Hayek não nega a razão e a necessidade de buscar justiça social por meio de normas e instituições, mas afirma que o capitalismo precisa ser conservado por ser mais capaz de utilizar todo o conhecimento disperso.
Analisa-se que as tradições se originam na capacidade de interpretar fatos observados racionalmente, mas por meio de hábitos de reação (instinto) e, por isso, elas se encontram entre o instinto e a razão. Para o autor, o homem não se desenvolveu fundamentalmente por meio da razão, de forma consciente, mas sim por meio de tradições apreendidas e repassadas entre as gerações. Ele expõe que as civilizações que prosperaram e sobreviveram ao longo da história foram as que as tradições se mostraram mais efetivas.
Esse conjunto de regramentos institucional e cultural fundamental citados por Hayek abrangem o comércio, o respeito à propriedade privada, a poupança e o respeito aos contratos, o denominado pacta sunt servanda (“acordos devem ser cumpridos”).
Entre eles, o estabelecimento e a preservação da propriedade privada são citados como a chave do progresso da civilização no Egito, Império Romano e a expansão do capitalismo na Europa da Baixa Idade Média, muito além de um governo centralizador. Na análise do Nobel, historiadores em geral superestimam o papel dos governos na expansão das civilizações antigas e não atribuem o correto mérito da cooperação espontânea por meio do mercado.
A respeito do comércio, o economista salienta, ainda, como essa atividade, historicamente, foi considerada como algo imoral e desonesta, com a demonização religiosa do lucro desde as civilizações mais antigas. A percepção de escassez e a ação de busca por um suprimento resultante do comércio, como a troca após logística de uma mercadoria entre regiões não era percebida como algo a acrescentar valor ao produto. Para tanto, há críticas à obra de Aristóteles e, posteriormente, Tomás de Aquino, que criaram uma interpretação da doutrina católica da Idade Média.

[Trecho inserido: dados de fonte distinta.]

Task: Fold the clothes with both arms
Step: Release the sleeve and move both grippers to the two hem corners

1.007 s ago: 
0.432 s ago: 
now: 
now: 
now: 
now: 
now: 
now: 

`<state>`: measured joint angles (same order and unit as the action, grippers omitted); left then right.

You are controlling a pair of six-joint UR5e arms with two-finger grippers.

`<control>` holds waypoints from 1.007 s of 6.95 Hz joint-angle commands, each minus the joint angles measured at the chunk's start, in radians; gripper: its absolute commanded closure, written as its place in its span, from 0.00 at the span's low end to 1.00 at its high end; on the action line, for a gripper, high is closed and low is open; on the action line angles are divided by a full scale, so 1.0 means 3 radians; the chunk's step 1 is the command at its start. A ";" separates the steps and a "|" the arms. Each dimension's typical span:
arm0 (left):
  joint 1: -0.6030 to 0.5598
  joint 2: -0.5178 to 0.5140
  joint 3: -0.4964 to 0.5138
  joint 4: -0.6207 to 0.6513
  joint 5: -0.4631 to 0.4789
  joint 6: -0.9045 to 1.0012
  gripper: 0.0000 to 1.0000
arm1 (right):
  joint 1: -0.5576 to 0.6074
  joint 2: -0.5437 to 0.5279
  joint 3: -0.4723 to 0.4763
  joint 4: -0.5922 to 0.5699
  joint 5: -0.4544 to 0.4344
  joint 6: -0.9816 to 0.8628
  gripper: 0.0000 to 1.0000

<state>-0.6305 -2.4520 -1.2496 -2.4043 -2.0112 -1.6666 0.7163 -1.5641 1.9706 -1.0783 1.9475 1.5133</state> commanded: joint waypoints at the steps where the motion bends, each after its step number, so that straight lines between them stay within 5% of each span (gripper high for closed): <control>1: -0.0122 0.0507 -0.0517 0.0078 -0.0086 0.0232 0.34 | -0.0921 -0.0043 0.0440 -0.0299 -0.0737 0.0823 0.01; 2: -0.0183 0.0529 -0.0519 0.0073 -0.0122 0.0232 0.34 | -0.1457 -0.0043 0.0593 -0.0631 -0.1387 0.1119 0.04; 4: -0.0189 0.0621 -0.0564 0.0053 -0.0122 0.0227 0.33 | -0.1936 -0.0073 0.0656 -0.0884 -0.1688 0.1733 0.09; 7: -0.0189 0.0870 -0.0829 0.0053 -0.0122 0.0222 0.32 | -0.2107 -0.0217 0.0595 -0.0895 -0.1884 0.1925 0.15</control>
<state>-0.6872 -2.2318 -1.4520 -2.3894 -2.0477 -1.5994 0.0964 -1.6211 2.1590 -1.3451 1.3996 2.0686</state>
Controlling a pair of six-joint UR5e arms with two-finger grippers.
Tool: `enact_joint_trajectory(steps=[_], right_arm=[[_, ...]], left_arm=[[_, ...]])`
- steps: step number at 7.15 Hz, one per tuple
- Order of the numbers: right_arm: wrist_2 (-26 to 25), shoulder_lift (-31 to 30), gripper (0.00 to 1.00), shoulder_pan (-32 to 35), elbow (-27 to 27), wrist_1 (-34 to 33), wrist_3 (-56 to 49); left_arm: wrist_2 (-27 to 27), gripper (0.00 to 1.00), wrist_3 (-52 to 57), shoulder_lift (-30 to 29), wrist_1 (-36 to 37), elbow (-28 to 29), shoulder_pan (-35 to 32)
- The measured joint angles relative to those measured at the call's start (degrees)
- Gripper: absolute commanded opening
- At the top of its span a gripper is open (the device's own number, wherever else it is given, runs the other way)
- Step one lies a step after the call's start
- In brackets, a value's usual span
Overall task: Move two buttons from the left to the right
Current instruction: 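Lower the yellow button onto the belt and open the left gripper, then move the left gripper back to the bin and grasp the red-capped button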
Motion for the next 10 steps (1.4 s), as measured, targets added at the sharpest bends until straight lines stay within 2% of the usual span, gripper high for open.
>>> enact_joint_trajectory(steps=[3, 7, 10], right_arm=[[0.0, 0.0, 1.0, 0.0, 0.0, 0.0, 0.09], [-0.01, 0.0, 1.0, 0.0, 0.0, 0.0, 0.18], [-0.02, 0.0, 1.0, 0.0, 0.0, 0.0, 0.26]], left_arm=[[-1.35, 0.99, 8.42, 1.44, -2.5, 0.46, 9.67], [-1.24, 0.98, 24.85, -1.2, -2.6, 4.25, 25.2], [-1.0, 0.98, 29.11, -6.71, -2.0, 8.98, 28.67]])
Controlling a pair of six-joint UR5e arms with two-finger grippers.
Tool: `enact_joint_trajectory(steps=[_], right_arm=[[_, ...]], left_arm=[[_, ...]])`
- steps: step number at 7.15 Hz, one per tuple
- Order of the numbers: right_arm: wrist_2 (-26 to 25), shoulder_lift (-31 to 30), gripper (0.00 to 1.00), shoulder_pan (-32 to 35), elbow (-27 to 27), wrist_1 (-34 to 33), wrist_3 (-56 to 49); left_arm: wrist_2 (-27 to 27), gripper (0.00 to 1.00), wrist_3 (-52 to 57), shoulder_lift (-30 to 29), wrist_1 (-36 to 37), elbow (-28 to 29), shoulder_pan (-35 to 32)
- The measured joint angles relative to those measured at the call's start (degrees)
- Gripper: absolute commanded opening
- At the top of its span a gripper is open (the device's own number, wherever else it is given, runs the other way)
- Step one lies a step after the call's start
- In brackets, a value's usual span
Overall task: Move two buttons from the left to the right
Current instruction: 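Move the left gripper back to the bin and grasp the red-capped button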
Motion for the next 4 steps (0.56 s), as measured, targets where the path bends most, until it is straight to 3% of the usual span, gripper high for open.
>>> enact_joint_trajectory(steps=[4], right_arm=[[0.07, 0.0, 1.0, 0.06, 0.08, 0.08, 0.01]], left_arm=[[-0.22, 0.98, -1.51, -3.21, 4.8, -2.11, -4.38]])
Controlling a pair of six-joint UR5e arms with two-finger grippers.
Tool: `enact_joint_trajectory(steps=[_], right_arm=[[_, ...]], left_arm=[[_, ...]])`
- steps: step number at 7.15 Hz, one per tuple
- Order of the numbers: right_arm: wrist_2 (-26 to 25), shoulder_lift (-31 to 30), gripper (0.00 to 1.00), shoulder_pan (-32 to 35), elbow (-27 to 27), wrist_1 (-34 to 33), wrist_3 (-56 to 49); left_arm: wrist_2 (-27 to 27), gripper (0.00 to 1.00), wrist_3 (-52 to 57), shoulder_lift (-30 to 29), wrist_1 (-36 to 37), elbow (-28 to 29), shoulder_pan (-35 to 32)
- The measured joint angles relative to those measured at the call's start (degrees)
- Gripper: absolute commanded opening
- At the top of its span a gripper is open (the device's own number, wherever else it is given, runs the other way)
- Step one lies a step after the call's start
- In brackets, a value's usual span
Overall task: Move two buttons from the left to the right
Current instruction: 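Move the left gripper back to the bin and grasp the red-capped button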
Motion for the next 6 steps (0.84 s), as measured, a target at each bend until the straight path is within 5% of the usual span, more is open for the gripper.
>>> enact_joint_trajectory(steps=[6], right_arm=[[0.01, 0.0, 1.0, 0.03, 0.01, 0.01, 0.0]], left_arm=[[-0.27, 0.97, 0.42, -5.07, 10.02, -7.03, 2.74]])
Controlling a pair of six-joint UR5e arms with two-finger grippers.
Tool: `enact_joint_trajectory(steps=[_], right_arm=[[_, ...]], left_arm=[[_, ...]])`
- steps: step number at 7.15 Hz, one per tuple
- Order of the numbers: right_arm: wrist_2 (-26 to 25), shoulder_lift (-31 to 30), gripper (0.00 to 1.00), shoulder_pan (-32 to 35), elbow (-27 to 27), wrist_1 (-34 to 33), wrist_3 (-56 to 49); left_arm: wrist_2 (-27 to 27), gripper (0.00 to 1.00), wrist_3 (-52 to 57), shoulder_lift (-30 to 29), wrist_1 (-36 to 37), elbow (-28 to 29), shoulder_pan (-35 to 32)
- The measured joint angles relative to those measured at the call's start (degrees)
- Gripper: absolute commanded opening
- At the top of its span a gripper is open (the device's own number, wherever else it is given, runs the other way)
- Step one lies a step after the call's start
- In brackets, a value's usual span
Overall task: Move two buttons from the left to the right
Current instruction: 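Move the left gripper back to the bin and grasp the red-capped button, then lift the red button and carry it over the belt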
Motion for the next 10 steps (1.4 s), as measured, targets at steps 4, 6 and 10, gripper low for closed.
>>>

Ao pretender reescrever os valores morais por meio da razão, desprezando toda a construção evolutiva espontânea ocorrida ao longo do tempo, fundamentais à sobrevivência e à prosperidade, defensores do socialismo buscam mitigar a ordem espontânea em prol de uma perspectiva mais favorável às intervenções governamentais. Para Hayek, seria a arrogância fatal que ele busca alertar.
Vale salientar que outros autores contemporâneos defenderam que a liberdade plena somente seria possível com maior justiça social e distribuição de riqueza, alcançados por meio de algum nível de intervenção governamental. John Rawls, por exemplo, em “Uma teoria da justiça”, argumenta que o Estado deve corrigir as desigualdades na sociedade, como por meio da educação básica, ao criar uma externalidade positiva. São apontamentos que podem ser considerados complementares à tese de Hayek sobre a prevalência da ordem espontânea que originou a sociedade capitalista.
Na última obra que apresentou em sua vida, Hayek premia a humanidade com um livro interdisciplinar que defende instituições que pavimentaram o caminho para o desenvolvimento da prosperidade econômica e social da humanidade. E traz um convite com seu alerta aos indivíduos da sociedade que desprezam o poder do comércio, contratos, propriedade privada, entre outros: “os intelectuais liberais devem ser agitadores, derrubar a opinião corrente hostil à economia capitalista”. O convite está feito: boa leitura!